WORK TASK => Without any images, write the listing below out word for word.

···

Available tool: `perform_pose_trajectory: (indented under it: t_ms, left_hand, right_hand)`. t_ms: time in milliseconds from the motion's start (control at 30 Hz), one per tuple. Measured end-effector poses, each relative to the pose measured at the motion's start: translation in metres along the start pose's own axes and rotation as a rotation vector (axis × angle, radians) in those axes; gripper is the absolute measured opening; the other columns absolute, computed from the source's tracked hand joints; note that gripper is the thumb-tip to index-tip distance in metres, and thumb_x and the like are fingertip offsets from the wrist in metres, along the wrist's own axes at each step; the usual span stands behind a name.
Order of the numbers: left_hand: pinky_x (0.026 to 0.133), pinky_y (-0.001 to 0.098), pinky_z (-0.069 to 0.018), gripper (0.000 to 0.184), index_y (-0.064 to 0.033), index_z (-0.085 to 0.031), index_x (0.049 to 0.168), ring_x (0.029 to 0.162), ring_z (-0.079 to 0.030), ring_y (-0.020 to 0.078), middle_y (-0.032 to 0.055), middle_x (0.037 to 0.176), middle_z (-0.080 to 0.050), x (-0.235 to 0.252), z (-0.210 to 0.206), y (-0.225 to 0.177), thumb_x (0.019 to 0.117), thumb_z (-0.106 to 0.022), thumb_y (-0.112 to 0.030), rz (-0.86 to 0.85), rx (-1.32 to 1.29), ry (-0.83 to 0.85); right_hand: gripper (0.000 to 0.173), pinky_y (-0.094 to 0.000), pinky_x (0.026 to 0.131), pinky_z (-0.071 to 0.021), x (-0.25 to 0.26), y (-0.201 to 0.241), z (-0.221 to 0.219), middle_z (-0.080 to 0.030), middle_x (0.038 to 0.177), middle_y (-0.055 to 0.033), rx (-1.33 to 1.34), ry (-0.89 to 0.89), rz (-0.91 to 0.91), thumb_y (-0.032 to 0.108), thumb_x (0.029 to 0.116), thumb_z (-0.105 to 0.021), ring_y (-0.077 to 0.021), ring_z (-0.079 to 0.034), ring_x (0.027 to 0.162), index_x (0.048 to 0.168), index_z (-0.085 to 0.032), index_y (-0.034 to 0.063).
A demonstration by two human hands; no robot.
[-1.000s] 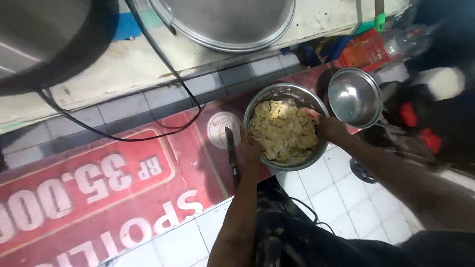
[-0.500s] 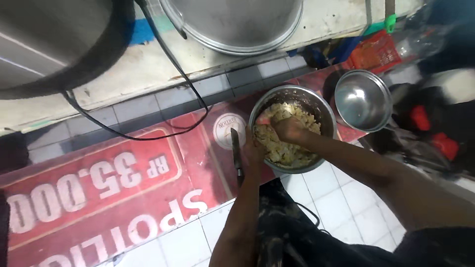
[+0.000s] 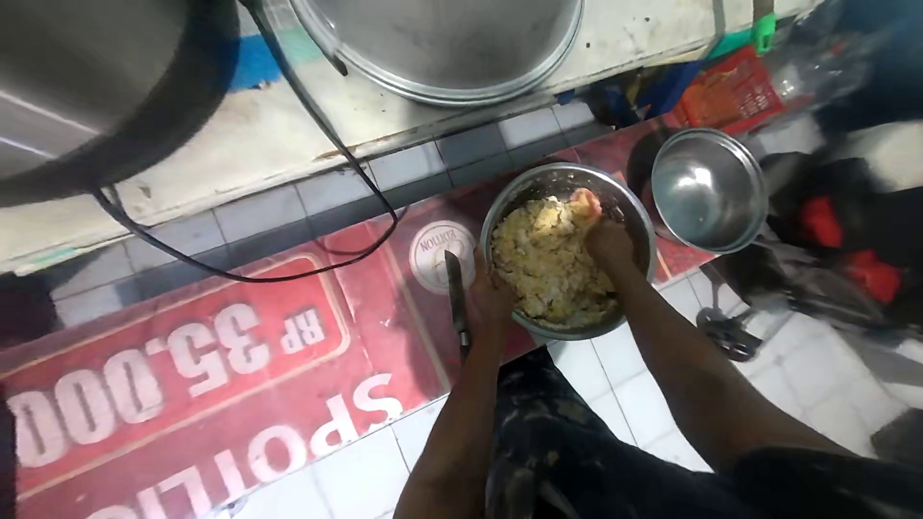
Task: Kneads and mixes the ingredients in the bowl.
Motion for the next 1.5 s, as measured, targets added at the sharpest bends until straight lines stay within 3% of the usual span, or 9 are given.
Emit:
perform_pose_trajectory:
  t_ms: [167, 433, 633, 800, 967, 1100, 1200, 1367, 1500]
  left_hand:
    - [0.087, 0.0582, -0.0562, 0.061, -0.0155, -0.027, 0.164, 0.094, -0.072, 0.0399, 0.0257, 0.109, -0.071, 0.000, 0.001, 0.000, 0.1065, -0.046, -0.013, 0.013, -0.003, 0.016]
    - [0.093, 0.0574, -0.0544, 0.054, -0.0157, -0.032, 0.162, 0.103, -0.070, 0.0400, 0.0256, 0.120, -0.069, -0.003, -0.001, 0.003, 0.1093, -0.043, -0.014, 0.019, -0.080, -0.030]
    - [0.098, 0.0525, -0.0539, 0.051, -0.0121, -0.037, 0.160, 0.111, -0.069, 0.0349, 0.0226, 0.132, -0.066, -0.003, 0.002, 0.005, 0.1093, -0.044, -0.013, -0.028, -0.199, -0.071]
    - [0.103, 0.0510, -0.0510, 0.047, -0.0139, -0.043, 0.157, 0.121, -0.065, 0.0295, 0.0176, 0.139, -0.063, -0.001, 0.000, 0.013, 0.1116, -0.039, -0.025, -0.043, -0.306, -0.080]
    - [0.111, 0.0383, -0.0459, 0.042, -0.0076, -0.050, 0.151, 0.130, -0.058, 0.0188, 0.0124, 0.149, -0.056, -0.005, 0.009, 0.011, 0.1107, -0.043, -0.017, -0.005, -0.660, -0.001]
    - [0.106, 0.0366, -0.0489, 0.039, -0.0064, -0.055, 0.147, 0.124, -0.061, 0.0175, 0.0121, 0.144, -0.060, 0.001, 0.012, 0.007, 0.1100, -0.044, -0.014, 0.070, -0.718, -0.002]
    - [0.105, 0.0373, -0.0491, 0.041, -0.0096, -0.053, 0.149, 0.124, -0.061, 0.0172, 0.0111, 0.145, -0.059, -0.004, 0.013, 0.009, 0.1102, -0.042, -0.016, 0.067, -0.670, 0.018]
    - [0.107, 0.0378, -0.0493, 0.041, -0.0091, -0.053, 0.149, 0.127, -0.060, 0.0186, 0.0113, 0.147, -0.058, 0.007, 0.004, 0.022, 0.1096, -0.043, -0.014, -0.050, -0.669, 0.006]
    - [0.108, 0.0366, -0.0474, 0.040, -0.0038, -0.053, 0.147, 0.127, -0.059, 0.0199, 0.0161, 0.143, -0.059, -0.002, 0.009, 0.017, 0.1107, -0.043, -0.017, -0.084, -0.561, -0.011]
  right_hand:
    - [0.043, -0.0688, 0.091, -0.0515, -0.009, 0.081, -0.016, -0.067, 0.123, -0.0277, -0.205, 0.166, 0.394, 0.025, 0.1039, -0.055, -0.0488, -0.065, 0.114, 0.143, -0.055, 0.0071]
    - [0.042, -0.0684, 0.094, -0.0491, -0.021, 0.035, 0.039, -0.065, 0.127, -0.0288, -0.132, 0.058, 0.108, 0.032, 0.1043, -0.056, -0.0477, -0.063, 0.120, 0.130, -0.063, -0.0004]
    - [0.038, -0.0659, 0.088, -0.0535, -0.053, 0.101, -0.005, -0.068, 0.117, -0.0271, -0.222, 0.195, 0.404, 0.024, 0.1068, -0.049, -0.0473, -0.067, 0.109, 0.138, -0.055, 0.0040]
    - [0.061, -0.0642, 0.083, -0.0549, -0.115, 0.085, -0.028, -0.068, 0.114, -0.0260, -0.527, 0.324, 0.644, 0.011, 0.0981, -0.065, -0.0479, -0.068, 0.100, 0.154, -0.042, 0.0049]
    - [0.054, -0.0704, 0.084, -0.0509, -0.085, 0.097, 0.020, -0.066, 0.119, -0.0310, -0.493, 0.265, 0.444, 0.014, 0.0976, -0.063, -0.0537, -0.064, 0.108, 0.149, -0.047, 0.0071]
    - [0.039, -0.0697, 0.089, -0.0504, -0.113, 0.116, -0.010, -0.065, 0.125, -0.0285, -0.510, 0.339, 0.744, 0.010, 0.0975, -0.063, -0.0517, -0.064, 0.111, 0.135, -0.060, 0.0004]
    - [0.041, -0.0624, 0.088, -0.0537, -0.152, 0.084, -0.035, -0.069, 0.112, -0.0241, -0.574, 0.417, 0.816, 0.018, 0.1040, -0.058, -0.0452, -0.068, 0.103, 0.140, -0.053, -0.0002]
    - [0.067, -0.0661, 0.094, -0.0491, -0.137, 0.045, -0.005, -0.065, 0.125, -0.0291, -0.629, 0.461, 0.578, 0.011, 0.1030, -0.056, -0.0510, -0.063, 0.113, 0.164, -0.027, 0.0117]
    - [0.043, -0.0681, 0.083, -0.0515, -0.120, 0.017, 0.035, -0.069, 0.109, -0.0295, -0.548, 0.324, 0.595, 0.019, 0.1019, -0.060, -0.0518, -0.067, 0.103, 0.144, -0.056, 0.0082]
Point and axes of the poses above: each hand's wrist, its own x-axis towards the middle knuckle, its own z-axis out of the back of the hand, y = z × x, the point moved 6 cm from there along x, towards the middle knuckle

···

ANSWER SPACE =>
Available tool: `perform_pose_trajectory: (indented under it: t_ms, left_hand, right_hand)`. t_ms: time in milliseconds from the motion's start (control at 30 Hz), one per tuple. Measured end-effector poses, each relative to the pose measured at the motion's start: translation in metres along the start pose's own axes and rotation as a rotation vector (axis × angle, radians) in those axes; gripper is the absolute measured opening; the other columns absolute, computed from the source's tracked hand joints; note that gripper is the thumb-tip to index-tip distance in metres, and thumb_x and the like are fingertip offsets from the wrist in metres, along the wrist's own axes at each step; the usual span stands behind a name.
Order of the numbers: left_hand: pinky_x (0.026 to 0.133), pinky_y (-0.001 to 0.098), pinky_z (-0.069 to 0.018), gripper (0.000 to 0.184), index_y (-0.064 to 0.033), index_z (-0.085 to 0.031), index_x (0.049 to 0.168), ring_x (0.029 to 0.162), ring_z (-0.079 to 0.030), ring_y (-0.020 to 0.078), middle_y (-0.032 to 0.055), middle_x (0.037 to 0.176), middle_z (-0.080 to 0.050), x (-0.235 to 0.252), z (-0.210 to 0.206), y (-0.225 to 0.177), thumb_x (0.019 to 0.117), thumb_z (-0.106 to 0.022), thumb_y (-0.112 to 0.030), rz (-0.86 to 0.85), rx (-1.32 to 1.29), ry (-0.83 to 0.85); right_hand: gripper (0.000 to 0.173), pinky_y (-0.094 to 0.000), pinky_x (0.026 to 0.131), pinky_z (-0.071 to 0.021), x (-0.25 to 0.26), y (-0.201 to 0.241), z (-0.221 to 0.219), middle_z (-0.080 to 0.030), middle_x (0.038 to 0.177), middle_y (-0.055 to 0.033), rx (-1.33 to 1.34), ry (-0.89 to 0.89), rz (-0.91 to 0.91), thumb_y (-0.032 to 0.108), thumb_x (0.029 to 0.116), thumb_z (-0.105 to 0.021), ring_y (-0.077 to 0.021), ring_z (-0.079 to 0.034), ring_x (0.027 to 0.162), index_x (0.048 to 0.168), index_z (-0.085 to 0.032), index_y (-0.034 to 0.063).
A demonstration by two human hands; no robot.
[-1.000s] 
[-0.500s] 
[+0.000s] 
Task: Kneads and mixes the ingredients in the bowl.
Motion for the next 1.5 s, as measured, targets added at the sharpest bends until straight lines stay within 3% of the usual span, or 9 are given.
Emit:
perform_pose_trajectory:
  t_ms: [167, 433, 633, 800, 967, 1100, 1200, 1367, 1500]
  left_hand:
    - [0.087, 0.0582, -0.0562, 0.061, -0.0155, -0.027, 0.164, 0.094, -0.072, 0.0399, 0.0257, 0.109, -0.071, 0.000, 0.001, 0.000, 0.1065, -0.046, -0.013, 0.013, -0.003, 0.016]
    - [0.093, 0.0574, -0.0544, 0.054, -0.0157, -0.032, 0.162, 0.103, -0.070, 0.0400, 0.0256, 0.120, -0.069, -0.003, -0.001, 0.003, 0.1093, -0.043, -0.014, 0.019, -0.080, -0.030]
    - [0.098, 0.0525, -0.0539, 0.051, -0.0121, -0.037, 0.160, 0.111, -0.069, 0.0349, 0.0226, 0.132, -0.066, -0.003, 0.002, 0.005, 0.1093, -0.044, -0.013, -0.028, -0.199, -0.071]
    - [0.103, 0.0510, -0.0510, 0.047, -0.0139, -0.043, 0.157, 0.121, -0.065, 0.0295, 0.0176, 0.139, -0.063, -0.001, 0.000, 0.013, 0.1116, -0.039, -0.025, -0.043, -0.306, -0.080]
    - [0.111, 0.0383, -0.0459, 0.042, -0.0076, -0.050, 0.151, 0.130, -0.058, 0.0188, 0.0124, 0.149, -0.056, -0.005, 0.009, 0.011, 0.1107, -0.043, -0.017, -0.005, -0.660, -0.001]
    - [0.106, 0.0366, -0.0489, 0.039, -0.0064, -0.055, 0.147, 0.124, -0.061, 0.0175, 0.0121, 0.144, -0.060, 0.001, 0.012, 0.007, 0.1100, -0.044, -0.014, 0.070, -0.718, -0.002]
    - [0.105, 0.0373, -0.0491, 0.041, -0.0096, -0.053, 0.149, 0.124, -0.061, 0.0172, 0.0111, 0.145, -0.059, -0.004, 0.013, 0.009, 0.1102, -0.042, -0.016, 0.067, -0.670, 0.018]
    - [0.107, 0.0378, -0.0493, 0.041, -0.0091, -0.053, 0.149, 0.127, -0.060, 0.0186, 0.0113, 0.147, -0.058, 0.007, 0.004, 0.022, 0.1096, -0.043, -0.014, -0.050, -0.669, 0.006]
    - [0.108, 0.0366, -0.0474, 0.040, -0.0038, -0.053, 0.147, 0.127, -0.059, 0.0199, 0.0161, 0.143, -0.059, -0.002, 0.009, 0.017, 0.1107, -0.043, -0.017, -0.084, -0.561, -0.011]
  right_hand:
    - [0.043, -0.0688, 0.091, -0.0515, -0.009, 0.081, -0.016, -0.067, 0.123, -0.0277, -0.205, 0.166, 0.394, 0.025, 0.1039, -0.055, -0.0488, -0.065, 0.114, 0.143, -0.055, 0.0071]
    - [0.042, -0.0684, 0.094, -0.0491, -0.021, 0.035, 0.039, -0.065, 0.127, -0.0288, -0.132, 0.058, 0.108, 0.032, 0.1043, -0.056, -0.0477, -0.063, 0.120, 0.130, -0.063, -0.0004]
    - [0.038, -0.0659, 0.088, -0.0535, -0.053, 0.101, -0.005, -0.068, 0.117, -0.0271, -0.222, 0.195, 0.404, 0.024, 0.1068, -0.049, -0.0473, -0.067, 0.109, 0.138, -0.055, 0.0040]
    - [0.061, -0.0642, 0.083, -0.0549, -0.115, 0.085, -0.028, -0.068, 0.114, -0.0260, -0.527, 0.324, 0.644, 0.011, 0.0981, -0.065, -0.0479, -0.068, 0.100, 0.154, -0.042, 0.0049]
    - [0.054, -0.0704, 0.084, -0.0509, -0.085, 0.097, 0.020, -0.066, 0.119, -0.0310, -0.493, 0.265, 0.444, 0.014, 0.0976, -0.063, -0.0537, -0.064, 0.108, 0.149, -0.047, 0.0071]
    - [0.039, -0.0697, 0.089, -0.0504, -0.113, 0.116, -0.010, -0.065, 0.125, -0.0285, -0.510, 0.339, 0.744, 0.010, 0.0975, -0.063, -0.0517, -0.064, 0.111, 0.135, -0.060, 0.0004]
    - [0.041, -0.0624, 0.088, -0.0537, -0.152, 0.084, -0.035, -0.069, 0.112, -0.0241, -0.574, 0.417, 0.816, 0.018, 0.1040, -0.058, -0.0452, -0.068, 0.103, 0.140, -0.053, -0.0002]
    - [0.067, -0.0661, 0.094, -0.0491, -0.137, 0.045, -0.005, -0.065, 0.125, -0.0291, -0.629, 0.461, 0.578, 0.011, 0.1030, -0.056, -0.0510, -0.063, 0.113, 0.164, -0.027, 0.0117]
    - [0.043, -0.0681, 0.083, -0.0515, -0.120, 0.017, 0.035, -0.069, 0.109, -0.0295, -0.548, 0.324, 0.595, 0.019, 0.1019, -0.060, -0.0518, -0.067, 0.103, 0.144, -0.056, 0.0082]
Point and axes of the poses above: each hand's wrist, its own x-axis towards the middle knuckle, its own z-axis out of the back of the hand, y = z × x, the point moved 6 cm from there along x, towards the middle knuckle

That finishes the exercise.